To help, we instituted a survey of the general population to better assess how consumer sentiment is shifting during the pandemic. In the five weeks since the data was made available on April 1, we’ve identified trends across a number of key areas of interest.

General observations

  • Less than a third of Americans (29%) are satisfied with their current situation; which has been fairly consistent throughout the five weeks.
  • Women appear to have been quicker to grasp the seriousness of COVID-19 and feel the impact of the pandemic on their livelihood.
  • Overall sentiment among women has improved but still remains lower than men.
  • Americans experiencing minimal impact tend to be:
    • Millennial males, residing in western urban areas who rent.
    • Those less likely to watch the media and spend more time on entertainment.
  • Only 10% of Americans are still willing to take on risk—buying investments and assets.
  • Millennials tend to be more optimistic and actively taking on debt, seeking financial advice, buying assets/investments, considering new vehicle purchases.

Retail spending heavily impacted

  • 43% of consumers are cutting back on overall retail spend.
  • Groceries and entertainment are the only categories that have experienced increases in retail spending compared to the past month throughout the five-week period.
  • Spending on discretionary purchases like clothing, shoes, accessories, beauty and wellness has been significantly down for the past month.
  • Baby Boomers and to a lesser extent, Generation X have been cutting back spending everywhere except groceries, but Generation Z respondents increased spending in most categories compared to the past month in the most categories.

Americans experiencing financial hardship

  • Half of American households are experiencing financial hardship; though the percentage has improved slightly from the beginning of April.
  • Of those experiencing financial hardship, 74% have concerns about their ability to access food and essentials in the next month.
  • More Americans have a financial reserve they can draw on than a month ago, suggesting consumers are adjusting and reducing their risk.  
  • The percentage of Americans who believe their situation will get better in the next month or so has increased.

Feelings about healthcare remain consistent

  • 62% of respondents are concerned about visiting the doctor, and 37% are evaluating alternative care methods.
  • Health concerns remain prevalent, but Americans are a little less concerned about filling prescriptions than a month ago.
  • A little more than half of Americans are confident of their ability to pay medical expenses if a family member contracts COVID-19 and requires hospitalization—a small improvement since the survey began (46%).

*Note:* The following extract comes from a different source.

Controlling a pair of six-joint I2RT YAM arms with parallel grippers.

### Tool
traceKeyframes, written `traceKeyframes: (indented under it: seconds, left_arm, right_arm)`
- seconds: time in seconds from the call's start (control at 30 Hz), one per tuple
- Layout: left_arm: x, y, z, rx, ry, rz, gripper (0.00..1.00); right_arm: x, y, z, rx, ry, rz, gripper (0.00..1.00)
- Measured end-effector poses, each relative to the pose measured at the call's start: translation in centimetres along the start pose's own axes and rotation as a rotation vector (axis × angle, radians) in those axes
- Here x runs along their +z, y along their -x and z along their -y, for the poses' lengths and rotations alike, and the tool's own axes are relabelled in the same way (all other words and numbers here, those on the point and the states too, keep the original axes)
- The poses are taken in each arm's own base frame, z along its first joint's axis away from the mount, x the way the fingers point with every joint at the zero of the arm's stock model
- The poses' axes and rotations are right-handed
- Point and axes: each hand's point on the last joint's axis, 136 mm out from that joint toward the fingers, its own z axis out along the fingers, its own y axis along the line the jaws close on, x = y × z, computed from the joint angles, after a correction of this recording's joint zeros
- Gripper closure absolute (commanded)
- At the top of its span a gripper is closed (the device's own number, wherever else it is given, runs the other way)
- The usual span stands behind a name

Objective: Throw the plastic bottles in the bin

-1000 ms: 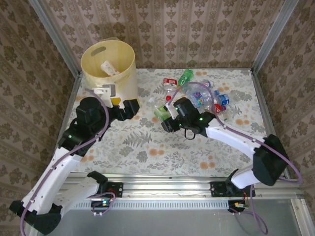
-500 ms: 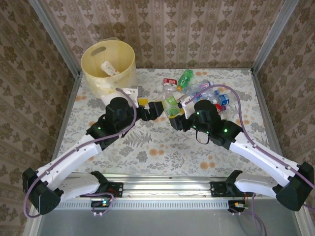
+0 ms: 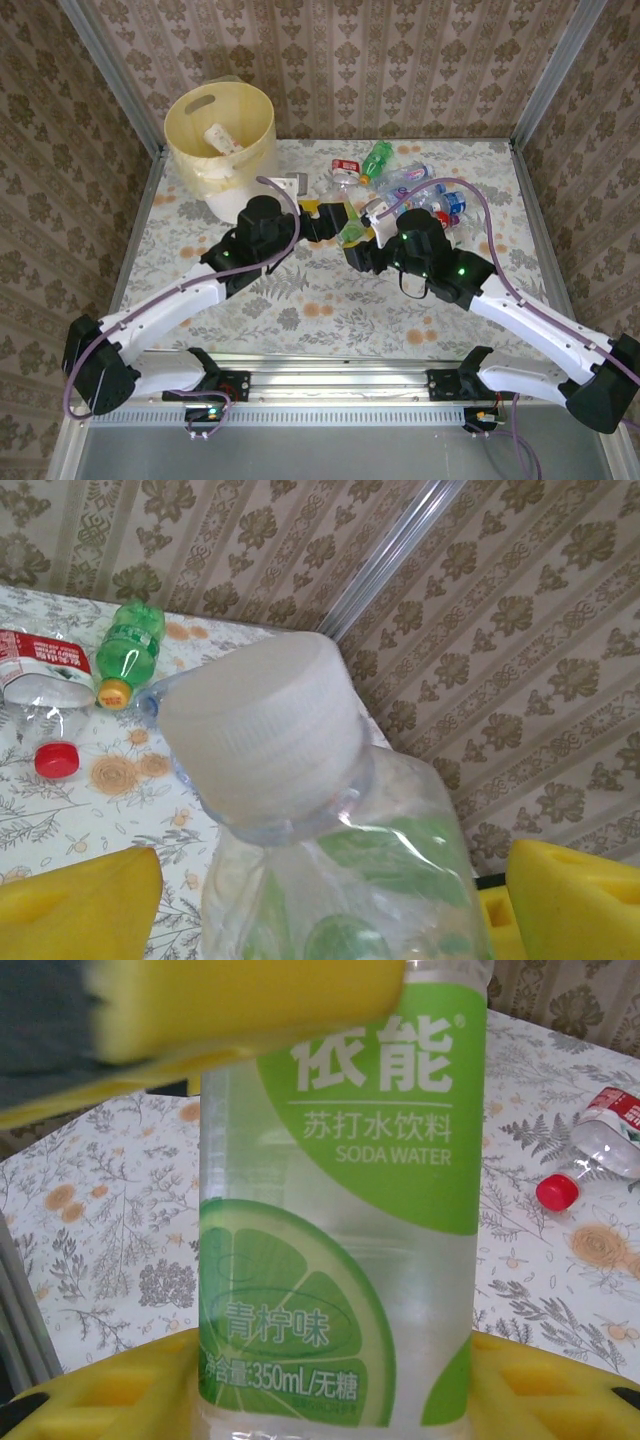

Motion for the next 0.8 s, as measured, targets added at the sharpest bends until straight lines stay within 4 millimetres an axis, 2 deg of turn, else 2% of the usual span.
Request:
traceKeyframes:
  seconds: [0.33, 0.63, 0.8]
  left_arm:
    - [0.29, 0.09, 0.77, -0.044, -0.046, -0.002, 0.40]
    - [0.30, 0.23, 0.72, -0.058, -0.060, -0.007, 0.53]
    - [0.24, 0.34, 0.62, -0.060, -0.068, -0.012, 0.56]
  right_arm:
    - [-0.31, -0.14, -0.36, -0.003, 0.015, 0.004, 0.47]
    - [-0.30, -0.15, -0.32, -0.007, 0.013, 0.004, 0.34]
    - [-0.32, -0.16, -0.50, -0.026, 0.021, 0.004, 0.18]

Increased media consumption

  • 58% of respondents are spending more time on home entertainment, including streaming services, social media and video games.
  • The survey shows Netflix has benefitted the most from increased TV/movie consumption; but other services have experienced strong gains.
  • Nearly one-third of Americans have increased their video game play during the COVID-19 pandemic; though the percentage is down from its peak in mid-April.
  • Baby Boomers are more likely to have increased their viewing of Cable TV, but much less likely to have increased consumption of any other media sources.
  • Generation Z and Millennials are increasing consumption of a broader array of media, including Instagram, YouTube, video games, Snapchat, Spotify and Tik Tok.

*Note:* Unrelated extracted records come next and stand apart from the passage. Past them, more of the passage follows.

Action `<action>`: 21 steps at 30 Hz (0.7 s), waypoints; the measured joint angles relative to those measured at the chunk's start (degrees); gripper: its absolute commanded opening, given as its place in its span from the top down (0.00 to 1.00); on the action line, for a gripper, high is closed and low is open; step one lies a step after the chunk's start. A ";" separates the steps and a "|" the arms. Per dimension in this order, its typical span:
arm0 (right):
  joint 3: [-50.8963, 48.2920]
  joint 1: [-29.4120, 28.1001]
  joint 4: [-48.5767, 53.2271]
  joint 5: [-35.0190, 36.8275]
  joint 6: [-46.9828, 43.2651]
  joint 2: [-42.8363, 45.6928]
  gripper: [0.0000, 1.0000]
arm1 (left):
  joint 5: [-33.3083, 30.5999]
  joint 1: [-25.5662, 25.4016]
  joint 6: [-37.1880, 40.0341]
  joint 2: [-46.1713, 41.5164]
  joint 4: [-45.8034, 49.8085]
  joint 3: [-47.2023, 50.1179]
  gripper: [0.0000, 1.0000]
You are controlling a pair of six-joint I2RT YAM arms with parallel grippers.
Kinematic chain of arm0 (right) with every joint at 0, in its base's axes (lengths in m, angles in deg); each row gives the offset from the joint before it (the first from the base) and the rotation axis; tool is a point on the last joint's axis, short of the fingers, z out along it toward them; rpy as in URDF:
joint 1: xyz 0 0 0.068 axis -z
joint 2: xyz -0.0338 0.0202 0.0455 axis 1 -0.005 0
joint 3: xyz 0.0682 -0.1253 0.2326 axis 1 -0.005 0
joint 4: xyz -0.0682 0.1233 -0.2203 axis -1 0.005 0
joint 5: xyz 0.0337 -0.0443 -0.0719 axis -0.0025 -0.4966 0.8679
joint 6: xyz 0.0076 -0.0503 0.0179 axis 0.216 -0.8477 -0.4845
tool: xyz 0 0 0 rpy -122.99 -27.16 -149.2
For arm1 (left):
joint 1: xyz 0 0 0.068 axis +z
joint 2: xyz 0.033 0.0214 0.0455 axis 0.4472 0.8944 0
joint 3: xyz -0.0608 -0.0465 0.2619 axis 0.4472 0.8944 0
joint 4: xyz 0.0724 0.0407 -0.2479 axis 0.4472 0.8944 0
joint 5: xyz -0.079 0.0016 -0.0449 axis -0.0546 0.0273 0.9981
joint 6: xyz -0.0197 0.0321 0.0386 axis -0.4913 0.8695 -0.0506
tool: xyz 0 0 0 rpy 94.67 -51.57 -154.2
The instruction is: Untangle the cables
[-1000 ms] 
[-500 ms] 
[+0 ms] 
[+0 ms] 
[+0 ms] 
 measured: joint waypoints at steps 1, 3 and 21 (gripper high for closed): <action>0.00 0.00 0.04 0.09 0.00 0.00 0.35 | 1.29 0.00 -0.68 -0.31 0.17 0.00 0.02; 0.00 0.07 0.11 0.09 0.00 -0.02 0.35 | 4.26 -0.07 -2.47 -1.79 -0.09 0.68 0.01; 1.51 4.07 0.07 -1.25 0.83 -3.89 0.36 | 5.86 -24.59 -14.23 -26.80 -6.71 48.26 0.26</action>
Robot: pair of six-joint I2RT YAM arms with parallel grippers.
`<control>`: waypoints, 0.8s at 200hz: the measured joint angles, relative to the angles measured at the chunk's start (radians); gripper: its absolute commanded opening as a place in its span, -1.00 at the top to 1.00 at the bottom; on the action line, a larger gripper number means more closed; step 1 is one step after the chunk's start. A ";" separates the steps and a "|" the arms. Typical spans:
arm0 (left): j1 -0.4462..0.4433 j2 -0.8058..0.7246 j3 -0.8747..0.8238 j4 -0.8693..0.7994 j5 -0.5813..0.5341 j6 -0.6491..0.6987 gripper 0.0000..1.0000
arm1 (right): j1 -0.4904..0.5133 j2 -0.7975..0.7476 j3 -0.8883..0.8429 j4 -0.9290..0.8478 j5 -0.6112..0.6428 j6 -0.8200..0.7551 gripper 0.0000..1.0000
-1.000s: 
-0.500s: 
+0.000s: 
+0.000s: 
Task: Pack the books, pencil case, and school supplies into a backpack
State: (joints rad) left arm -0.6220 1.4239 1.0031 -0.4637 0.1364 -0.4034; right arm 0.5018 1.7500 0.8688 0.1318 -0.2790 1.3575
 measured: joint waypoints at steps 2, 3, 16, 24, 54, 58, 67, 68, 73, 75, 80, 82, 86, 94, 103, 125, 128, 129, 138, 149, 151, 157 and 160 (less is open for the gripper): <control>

How do businesses move forward? Using insights to inform strategy

With much of the focus for politicians, local community leaders and health experts shifting to reopening businesses and public establishments, we have to keep in mind, the post-pandemic environment will look much different than what it was just a few months ago. Just because businesses get the green light to open, there may be hurdles to return to “business as usual.” Consumers’ appetite to resume normal engagement with businesses will vary. For instance, some may opt for curbside pickup or delivery options for retail purchases or telehealth services for routine medical needs. Businesses need to adapt to the customer. In an ecosystem driven the customer experience and human connection, gauging consumer sentiment and preference will be a crucial first step.

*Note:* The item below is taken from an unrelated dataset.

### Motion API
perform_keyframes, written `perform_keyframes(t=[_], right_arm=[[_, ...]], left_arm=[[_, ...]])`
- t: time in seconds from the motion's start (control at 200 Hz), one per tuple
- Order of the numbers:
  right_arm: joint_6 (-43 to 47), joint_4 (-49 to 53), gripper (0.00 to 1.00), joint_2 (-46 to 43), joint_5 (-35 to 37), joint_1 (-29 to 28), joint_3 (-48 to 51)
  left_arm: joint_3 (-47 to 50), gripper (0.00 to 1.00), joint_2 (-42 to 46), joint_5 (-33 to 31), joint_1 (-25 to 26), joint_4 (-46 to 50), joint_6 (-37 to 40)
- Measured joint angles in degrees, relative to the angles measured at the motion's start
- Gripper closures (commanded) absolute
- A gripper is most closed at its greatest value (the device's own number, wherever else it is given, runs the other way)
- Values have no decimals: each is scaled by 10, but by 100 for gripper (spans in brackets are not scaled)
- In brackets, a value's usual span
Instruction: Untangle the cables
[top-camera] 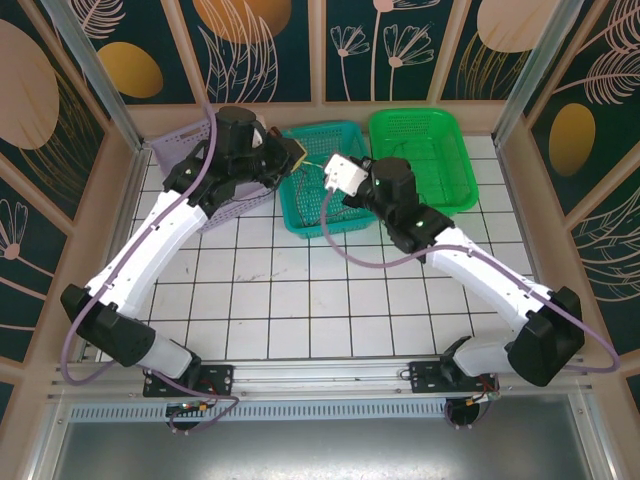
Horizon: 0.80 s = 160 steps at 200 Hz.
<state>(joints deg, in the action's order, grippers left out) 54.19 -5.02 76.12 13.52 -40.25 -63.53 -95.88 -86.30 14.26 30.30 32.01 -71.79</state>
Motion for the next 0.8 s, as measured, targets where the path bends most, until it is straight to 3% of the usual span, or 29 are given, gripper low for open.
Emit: perform_keyframes(t=[0.225, 0.36, 0.566, 0.801], right_arm=[[74, -50, 100, -24, 49, -32, 16], [45, 16, 100, -29, 39, -54, -30], [-132, 214, 100, 9, -114, -39, -200], [-301, 247, 100, 39, -284, -2, -242]], left_arm=[[-129, 100, -37, -33, 0, 137, 84], [-191, 100, -50, -58, 0, 187, 132], [-250, 100, -54, -106, 0, 206, 193], [-370, 100, -108, -130, 0, 263, 261]])
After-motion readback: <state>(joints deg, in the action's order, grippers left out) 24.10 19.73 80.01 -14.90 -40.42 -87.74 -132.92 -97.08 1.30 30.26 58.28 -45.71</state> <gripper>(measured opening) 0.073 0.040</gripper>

The road ahead will be long, but the more businesses understand their customers, the better positioned they will be to deliver effective communications and also make strategic investments. What programs and initiatives can be started to better serve customers? What areas can be cut to save costs?

Our world was turned upside down the last two months and continues to change every day with still many unknowns. As businesses plan for the next few months and beyond, it’ll be critical to understand how consumer mindsets and behaviors are shifting. Relevancy has always been mission critical, but now, more than ever, businesses need to have consumers at the center of their strategies.